TO DO =>
Each line in the records below that has the word "plate" should be copied.
:: INPUT
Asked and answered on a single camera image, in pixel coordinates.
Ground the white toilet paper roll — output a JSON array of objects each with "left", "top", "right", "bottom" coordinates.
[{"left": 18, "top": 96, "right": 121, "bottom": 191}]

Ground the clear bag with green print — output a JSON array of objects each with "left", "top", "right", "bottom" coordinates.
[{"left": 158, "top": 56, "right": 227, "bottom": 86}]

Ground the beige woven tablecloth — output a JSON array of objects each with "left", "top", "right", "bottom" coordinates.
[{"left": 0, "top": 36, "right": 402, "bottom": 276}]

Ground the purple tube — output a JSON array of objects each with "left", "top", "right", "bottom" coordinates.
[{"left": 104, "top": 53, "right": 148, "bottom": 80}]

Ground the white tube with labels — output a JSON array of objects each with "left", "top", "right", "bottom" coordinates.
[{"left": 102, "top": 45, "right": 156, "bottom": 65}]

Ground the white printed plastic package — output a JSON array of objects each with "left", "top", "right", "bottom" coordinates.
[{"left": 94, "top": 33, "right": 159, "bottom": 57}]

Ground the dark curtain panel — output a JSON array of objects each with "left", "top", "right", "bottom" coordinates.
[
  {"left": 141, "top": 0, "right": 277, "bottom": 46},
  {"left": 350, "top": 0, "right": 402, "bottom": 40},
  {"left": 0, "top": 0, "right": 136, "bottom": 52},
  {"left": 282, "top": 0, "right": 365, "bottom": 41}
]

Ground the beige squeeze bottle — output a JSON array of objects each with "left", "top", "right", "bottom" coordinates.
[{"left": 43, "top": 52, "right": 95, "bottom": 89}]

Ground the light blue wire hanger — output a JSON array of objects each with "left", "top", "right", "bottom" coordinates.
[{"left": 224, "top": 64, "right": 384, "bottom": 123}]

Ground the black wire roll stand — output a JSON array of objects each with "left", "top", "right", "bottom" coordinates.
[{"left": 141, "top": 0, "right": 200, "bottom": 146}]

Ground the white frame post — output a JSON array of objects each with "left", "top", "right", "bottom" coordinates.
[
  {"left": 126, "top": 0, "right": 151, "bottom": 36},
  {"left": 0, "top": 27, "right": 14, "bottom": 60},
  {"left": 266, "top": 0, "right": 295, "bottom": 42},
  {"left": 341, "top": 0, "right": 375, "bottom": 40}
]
::::
:: INPUT
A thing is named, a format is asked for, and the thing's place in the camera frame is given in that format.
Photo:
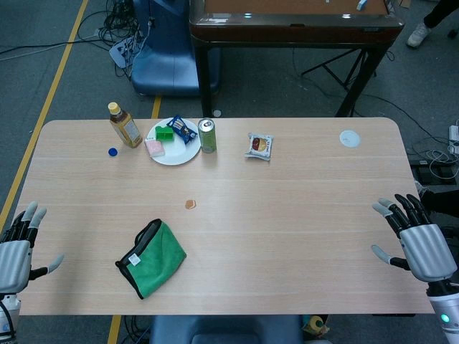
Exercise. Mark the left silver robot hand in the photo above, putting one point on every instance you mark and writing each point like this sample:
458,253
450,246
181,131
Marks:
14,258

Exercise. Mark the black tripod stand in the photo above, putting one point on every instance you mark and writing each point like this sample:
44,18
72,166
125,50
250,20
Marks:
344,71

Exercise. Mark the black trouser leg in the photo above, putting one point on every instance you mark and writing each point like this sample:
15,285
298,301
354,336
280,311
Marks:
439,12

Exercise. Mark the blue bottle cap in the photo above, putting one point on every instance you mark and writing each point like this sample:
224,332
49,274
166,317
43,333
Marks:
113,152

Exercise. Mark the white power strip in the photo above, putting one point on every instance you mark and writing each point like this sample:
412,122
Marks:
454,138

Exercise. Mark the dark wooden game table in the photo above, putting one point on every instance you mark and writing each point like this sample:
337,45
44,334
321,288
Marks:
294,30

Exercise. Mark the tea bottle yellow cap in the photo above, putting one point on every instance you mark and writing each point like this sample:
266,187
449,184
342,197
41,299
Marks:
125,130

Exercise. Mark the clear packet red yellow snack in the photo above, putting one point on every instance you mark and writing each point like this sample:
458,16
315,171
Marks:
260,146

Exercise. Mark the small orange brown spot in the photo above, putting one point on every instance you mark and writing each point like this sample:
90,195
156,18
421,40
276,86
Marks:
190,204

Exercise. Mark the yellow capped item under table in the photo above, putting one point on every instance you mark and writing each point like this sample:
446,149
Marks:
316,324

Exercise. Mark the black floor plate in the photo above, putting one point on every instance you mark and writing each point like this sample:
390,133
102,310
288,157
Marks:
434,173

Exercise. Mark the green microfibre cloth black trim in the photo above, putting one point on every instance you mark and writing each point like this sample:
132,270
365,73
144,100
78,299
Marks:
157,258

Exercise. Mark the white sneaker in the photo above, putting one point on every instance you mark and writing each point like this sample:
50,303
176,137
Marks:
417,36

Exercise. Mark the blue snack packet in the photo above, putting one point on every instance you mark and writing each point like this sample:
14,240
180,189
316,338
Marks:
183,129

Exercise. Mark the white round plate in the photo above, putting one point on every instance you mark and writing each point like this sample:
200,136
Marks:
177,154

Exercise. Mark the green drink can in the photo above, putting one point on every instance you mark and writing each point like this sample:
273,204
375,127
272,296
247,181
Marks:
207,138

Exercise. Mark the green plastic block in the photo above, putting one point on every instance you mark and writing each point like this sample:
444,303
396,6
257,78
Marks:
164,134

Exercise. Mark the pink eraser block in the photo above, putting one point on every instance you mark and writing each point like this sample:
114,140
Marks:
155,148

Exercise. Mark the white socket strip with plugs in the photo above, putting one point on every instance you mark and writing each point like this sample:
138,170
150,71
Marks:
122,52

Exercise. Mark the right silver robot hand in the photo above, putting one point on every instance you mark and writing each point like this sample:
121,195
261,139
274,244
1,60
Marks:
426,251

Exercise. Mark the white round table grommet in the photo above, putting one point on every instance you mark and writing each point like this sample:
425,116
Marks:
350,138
::::
:: INPUT
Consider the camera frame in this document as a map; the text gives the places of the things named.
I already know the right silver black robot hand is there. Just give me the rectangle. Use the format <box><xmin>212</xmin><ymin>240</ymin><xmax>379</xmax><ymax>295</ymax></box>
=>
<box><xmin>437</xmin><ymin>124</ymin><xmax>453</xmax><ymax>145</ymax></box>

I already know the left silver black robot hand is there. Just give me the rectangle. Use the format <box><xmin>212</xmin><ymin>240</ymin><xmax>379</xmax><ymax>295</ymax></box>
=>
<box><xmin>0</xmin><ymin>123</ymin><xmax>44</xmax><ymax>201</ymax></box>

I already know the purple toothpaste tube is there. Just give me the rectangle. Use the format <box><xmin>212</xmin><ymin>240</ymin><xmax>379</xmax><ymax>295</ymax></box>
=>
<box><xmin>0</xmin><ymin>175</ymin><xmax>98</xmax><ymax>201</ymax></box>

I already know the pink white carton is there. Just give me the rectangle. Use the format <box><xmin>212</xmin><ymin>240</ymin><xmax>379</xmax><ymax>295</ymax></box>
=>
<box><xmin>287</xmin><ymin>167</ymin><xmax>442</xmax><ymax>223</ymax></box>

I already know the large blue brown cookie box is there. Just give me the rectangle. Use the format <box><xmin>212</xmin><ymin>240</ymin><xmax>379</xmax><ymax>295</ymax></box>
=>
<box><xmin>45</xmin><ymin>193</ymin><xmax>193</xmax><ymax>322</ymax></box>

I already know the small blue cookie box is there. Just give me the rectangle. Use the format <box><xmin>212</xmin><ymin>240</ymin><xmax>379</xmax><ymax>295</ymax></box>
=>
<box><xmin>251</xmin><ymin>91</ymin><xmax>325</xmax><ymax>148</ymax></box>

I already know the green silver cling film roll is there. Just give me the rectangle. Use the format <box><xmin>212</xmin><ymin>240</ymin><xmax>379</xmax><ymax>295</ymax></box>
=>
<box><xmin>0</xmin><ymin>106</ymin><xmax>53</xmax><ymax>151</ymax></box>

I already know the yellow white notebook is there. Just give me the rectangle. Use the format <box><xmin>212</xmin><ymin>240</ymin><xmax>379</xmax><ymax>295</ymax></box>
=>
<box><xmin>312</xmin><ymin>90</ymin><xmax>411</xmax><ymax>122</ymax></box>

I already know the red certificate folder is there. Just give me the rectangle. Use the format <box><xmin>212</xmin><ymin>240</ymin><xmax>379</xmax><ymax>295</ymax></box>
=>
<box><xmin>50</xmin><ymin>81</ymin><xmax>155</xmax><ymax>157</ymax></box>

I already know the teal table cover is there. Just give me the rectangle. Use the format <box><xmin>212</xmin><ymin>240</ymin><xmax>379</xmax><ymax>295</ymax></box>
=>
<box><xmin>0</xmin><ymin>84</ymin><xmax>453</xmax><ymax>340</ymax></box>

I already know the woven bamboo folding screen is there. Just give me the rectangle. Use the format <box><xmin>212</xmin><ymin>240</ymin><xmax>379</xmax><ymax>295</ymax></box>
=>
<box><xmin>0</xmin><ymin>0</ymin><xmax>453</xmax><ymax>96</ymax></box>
::::
TASK RESPONSE =>
Exercise. Mark the black floor plate in the photo above, putting one point on every instance you mark and writing each point like this sample:
Exercise. Mark the white round plate in the photo above, putting one point on every instance you mark and writing each point like this sample:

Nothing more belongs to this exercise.